About this exercise |
Show each line from the records below in which the word "white" occurs.

Records provided |
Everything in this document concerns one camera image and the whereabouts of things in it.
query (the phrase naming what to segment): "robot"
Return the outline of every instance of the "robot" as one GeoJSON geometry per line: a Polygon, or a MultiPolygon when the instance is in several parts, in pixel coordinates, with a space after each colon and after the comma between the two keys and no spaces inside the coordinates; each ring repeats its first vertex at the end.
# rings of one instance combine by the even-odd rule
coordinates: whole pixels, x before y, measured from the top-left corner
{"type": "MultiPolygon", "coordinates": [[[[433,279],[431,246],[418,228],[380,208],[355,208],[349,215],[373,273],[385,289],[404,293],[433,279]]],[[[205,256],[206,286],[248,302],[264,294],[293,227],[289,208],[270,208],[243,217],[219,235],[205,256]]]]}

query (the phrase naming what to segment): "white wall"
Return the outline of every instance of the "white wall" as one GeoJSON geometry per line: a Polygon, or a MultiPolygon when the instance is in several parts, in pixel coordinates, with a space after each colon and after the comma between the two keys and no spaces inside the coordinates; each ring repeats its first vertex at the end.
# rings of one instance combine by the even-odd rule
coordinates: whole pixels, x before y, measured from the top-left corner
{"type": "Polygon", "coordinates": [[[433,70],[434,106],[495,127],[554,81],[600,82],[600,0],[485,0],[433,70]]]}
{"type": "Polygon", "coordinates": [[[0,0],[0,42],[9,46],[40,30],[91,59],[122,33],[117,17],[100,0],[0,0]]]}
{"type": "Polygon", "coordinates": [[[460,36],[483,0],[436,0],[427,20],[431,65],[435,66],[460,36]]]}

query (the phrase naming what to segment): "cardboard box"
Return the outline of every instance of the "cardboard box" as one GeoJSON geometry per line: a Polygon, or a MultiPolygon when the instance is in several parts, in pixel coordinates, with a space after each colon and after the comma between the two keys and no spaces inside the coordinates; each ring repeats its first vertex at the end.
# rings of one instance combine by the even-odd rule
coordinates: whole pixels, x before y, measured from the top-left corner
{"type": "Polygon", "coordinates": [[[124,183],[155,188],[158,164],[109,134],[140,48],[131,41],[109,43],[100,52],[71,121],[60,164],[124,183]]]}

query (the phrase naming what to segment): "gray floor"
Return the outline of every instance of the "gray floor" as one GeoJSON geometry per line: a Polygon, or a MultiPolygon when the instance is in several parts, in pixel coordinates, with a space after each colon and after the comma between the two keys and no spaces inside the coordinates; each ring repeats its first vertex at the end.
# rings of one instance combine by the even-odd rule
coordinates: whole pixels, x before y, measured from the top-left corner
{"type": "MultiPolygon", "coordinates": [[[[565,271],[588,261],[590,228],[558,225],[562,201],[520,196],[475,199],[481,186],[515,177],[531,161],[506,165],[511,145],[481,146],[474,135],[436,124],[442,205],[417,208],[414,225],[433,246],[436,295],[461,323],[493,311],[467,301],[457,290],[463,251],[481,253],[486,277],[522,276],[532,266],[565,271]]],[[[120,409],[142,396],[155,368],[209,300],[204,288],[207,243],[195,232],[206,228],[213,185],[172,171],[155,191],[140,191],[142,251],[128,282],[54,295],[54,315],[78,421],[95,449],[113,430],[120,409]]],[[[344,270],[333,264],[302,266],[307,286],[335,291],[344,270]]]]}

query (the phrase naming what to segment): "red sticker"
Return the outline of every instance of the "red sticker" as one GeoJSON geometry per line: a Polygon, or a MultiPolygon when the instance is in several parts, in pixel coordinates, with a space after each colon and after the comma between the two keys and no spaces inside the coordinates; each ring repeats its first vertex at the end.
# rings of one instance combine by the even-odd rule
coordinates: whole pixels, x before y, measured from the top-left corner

Task output |
query (the phrase naming what to segment): "white wall"
Return the outline of every instance of the "white wall" as one GeoJSON geometry per line: a Polygon, or a MultiPolygon when the instance is in several parts, in pixel coordinates, with a space after each colon and after the comma between the two keys and no spaces inside the coordinates; each ring repeats its first vertex at the end.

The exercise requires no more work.